4. How do you determine what storage engines are installed?

mysql> show global variables like 'have%';                                       
| Variable_name         | Value    |
| have_archive          | NO       |
| have_bdb              | YES      |
| have_blackhole_engine | NO       |
| have_compress         | YES      |
| have_crypt            | YES      |
| have_csv              | NO       |
| have_dynamic_loading  | YES      |
| have_example_engine   | NO       |
| have_federated_engine | NO       |
| have_geometry         | YES      |
| have_innodb           | YES      |
| have_isam             | NO       |
| have_merge_engine     | YES      |
| have_ndbcluster       | NO       |
| have_openssl          | DISABLED |
| have_query_cache      | YES      |
| have_raid             | NO       |
| have_rtree_keys       | YES      |
| have_symlink          | YES      |
19 rows in set (0.00 sec)

5. How do you get the query cache status? How do you tune it?
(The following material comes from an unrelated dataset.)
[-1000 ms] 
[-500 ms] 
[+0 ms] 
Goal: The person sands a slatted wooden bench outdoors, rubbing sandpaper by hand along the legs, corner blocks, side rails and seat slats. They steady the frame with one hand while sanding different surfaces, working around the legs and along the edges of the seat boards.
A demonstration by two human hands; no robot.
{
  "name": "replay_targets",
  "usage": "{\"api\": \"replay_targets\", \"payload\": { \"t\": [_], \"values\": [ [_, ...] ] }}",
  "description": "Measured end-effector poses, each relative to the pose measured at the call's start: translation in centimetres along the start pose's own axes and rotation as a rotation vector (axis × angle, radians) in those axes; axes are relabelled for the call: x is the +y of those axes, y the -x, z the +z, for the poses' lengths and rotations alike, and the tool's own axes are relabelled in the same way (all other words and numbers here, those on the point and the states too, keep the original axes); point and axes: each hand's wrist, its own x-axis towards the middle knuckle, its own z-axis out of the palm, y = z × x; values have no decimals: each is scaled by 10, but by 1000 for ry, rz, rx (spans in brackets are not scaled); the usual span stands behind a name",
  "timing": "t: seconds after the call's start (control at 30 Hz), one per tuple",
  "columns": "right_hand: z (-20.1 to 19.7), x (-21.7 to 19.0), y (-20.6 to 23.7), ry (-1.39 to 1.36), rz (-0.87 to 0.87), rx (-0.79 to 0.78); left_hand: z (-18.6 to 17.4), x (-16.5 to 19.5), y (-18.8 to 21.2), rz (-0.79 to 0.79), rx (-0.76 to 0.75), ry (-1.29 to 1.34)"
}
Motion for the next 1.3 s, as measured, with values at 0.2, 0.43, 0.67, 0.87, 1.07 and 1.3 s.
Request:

mysql> show global status like 'qcache%';                                        
| Variable_name           | Value |
| Qcache_free_blocks      | 0     |
| Qcache_free_memory      | 0     |
| Qcache_hits             | 0     |
| Qcache_inserts          | 0     |
| Qcache_lowmem_prunes    | 0     |
| Qcache_not_cached       | 0     |
| Qcache_queries_in_cache | 0     |
| Qcache_total_blocks     | 0     |
8 rows in set (0.16 sec)

Tune it by looking at qcache_hits/(qcache_hits+com_selects)

6. What is DRBD?  Explain the advantages and disadvantages to MySQL Replication for High Availability.

7. What is circular replication?  How is it different from master-slave replication?